If $\hat{\alpha}_i = 0$, then $\xi_i = 0$, so $y_i [K \alpha]_i - 1 \geq 0$, which means:

\[\begin{equation} y_i f(x_i) \geq 1 \end{equation}\]

These points are outside the margin. The form of $\hat{f}$ tells us that they do not contribute. Therefore only the support vectors and the points inside the margin characterize the solution function. Since most of the points will be outside of the margin, this leads to a sparse solution!
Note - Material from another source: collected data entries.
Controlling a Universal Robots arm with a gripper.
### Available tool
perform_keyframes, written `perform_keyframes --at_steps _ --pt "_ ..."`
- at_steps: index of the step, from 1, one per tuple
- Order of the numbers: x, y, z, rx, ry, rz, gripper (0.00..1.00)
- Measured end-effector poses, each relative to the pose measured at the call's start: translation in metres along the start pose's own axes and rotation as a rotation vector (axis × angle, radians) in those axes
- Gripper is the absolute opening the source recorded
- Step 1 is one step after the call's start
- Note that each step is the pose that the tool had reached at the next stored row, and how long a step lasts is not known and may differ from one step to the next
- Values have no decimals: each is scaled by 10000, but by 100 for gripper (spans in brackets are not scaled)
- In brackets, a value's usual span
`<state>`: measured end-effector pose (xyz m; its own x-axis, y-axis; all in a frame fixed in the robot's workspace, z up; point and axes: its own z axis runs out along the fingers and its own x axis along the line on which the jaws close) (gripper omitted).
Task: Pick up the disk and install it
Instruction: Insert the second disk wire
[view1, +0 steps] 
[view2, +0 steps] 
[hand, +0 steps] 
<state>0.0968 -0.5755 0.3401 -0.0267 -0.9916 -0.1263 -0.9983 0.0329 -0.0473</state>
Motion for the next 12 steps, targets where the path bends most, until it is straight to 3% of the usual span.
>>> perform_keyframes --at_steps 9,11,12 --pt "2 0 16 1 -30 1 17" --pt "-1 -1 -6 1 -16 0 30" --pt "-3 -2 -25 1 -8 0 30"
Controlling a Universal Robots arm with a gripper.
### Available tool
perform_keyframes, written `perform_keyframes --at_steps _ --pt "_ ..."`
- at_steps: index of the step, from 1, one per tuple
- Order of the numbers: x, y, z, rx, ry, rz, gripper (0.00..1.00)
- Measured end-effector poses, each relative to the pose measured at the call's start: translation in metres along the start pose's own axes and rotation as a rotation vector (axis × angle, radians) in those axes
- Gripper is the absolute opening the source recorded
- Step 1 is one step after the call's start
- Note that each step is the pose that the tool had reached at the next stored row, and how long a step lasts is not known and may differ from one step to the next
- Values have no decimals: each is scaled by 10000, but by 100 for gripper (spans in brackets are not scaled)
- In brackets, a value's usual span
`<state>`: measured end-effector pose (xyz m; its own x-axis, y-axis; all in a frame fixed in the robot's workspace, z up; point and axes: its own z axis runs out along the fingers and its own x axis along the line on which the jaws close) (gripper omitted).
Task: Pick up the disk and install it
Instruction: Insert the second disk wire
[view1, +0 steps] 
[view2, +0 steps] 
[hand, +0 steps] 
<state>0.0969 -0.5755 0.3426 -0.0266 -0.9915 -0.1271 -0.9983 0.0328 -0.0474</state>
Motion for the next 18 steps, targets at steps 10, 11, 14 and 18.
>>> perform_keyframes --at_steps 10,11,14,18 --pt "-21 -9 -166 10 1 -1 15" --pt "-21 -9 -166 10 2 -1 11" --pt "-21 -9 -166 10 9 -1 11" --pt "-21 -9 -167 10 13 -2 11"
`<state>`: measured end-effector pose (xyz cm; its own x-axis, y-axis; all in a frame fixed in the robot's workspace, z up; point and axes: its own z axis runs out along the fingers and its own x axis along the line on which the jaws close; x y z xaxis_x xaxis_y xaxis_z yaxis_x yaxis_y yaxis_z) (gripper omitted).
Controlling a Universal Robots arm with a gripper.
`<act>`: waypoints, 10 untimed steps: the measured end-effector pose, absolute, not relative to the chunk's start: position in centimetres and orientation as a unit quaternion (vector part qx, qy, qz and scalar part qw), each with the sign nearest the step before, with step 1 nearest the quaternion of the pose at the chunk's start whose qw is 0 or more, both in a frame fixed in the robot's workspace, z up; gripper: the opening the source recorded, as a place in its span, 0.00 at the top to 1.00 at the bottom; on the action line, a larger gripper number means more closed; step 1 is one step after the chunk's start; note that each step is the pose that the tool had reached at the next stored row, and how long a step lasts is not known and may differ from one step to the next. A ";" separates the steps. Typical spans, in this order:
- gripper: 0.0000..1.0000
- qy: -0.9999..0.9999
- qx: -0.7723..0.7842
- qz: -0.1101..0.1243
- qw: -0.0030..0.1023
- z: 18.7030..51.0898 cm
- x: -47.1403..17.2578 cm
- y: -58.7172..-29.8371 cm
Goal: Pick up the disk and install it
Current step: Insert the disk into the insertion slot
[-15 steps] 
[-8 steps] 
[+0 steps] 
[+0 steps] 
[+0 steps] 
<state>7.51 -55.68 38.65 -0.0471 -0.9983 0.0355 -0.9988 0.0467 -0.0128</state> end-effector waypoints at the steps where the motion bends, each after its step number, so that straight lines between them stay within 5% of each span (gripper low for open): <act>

An efficient implementation

Using cvxopt to compute the solution of the dual formulation would work but it would actually be very slow. We have to compute the kernel matrix which is rarely sparse, and the optimisation packages will usually have high memory requirements. The SMO (Sequential Minimal Optimisation) algorithm is a popular decomposition method in this case. It is described in this article. I would recommand reading it and Bottou et al section 6, 7.1, and 7.2 to get the idea.